* TASK TO COMPLETE
Produce an exact copy of the first line of the data below and each line after it, please, up to and including the one with "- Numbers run".

Items from a dataset:
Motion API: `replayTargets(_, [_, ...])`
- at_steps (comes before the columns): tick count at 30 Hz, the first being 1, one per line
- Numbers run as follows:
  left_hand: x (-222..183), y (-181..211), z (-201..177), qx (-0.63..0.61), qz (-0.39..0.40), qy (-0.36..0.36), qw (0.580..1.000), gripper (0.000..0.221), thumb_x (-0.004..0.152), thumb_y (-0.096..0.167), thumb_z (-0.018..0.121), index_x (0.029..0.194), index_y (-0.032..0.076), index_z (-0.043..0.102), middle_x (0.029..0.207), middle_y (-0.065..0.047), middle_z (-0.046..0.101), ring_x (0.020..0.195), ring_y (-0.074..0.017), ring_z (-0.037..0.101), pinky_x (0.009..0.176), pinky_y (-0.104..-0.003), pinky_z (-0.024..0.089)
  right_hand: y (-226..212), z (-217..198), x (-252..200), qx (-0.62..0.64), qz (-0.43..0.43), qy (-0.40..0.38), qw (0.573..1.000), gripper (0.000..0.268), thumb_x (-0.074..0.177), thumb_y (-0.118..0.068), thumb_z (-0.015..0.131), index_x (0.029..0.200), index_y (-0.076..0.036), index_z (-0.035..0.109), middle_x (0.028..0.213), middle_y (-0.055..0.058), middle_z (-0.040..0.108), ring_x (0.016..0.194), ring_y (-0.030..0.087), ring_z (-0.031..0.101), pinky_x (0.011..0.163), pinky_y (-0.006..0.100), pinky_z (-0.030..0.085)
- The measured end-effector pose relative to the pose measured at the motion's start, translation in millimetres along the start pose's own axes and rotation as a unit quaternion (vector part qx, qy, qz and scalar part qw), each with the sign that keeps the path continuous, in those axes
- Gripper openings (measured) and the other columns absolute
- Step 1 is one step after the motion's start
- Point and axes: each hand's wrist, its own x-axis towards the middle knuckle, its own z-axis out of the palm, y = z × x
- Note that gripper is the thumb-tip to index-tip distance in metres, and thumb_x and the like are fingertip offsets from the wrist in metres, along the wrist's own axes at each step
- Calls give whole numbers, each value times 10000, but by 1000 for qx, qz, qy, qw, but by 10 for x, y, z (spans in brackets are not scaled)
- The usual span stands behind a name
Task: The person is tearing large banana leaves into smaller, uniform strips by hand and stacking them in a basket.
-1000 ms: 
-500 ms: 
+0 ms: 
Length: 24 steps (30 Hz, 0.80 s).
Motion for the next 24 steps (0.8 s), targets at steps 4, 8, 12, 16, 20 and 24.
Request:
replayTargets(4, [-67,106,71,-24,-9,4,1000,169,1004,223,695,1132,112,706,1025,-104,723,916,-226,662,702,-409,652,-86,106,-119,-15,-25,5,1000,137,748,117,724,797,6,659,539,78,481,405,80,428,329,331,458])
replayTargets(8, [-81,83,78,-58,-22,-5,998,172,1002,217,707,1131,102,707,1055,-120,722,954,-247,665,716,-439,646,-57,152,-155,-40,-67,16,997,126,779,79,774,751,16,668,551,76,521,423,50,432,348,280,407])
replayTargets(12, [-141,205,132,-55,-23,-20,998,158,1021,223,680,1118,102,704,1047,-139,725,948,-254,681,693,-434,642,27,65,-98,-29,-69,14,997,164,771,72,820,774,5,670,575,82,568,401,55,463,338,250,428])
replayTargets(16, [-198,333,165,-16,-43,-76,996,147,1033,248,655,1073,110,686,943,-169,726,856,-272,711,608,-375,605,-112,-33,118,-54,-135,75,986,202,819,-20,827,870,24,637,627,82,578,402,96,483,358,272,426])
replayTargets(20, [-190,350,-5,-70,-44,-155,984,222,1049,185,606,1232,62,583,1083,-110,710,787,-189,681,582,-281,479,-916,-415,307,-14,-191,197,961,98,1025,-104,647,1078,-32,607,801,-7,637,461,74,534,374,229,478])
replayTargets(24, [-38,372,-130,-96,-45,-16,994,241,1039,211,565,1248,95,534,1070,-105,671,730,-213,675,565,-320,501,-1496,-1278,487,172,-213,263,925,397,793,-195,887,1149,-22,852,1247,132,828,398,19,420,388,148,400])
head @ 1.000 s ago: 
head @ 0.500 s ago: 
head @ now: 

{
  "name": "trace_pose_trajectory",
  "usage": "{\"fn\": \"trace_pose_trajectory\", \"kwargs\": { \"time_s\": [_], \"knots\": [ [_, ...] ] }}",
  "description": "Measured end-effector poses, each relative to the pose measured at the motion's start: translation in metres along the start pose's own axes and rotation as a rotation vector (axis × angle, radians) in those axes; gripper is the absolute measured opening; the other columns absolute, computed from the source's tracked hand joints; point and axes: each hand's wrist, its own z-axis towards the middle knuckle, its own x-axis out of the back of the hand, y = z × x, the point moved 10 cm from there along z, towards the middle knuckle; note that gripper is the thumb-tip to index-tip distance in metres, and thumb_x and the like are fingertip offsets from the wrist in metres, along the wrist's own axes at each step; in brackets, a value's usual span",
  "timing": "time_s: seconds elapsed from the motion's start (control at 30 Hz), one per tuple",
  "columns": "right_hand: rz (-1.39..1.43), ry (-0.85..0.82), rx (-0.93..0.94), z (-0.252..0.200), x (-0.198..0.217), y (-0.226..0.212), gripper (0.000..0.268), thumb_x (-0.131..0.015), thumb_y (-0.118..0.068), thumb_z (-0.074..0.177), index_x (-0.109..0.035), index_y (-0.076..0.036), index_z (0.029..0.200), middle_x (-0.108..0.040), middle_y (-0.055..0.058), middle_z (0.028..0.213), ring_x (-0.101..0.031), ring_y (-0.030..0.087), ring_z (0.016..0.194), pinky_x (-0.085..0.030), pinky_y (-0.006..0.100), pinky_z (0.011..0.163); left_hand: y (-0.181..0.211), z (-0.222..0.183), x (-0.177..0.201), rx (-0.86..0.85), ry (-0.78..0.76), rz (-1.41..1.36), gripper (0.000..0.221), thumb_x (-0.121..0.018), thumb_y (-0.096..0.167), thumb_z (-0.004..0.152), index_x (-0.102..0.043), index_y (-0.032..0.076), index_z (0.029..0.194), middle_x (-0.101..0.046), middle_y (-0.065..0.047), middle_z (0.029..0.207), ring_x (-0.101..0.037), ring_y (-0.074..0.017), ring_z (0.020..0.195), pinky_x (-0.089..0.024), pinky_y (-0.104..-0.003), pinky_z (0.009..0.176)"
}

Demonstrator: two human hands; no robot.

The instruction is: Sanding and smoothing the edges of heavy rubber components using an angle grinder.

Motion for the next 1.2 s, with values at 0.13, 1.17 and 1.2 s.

* TASK OUTPUT
Motion API: `replayTargets(_, [_, ...])`
- at_steps (comes before the columns): tick count at 30 Hz, the first being 1, one per line
- Numbers run as follows:

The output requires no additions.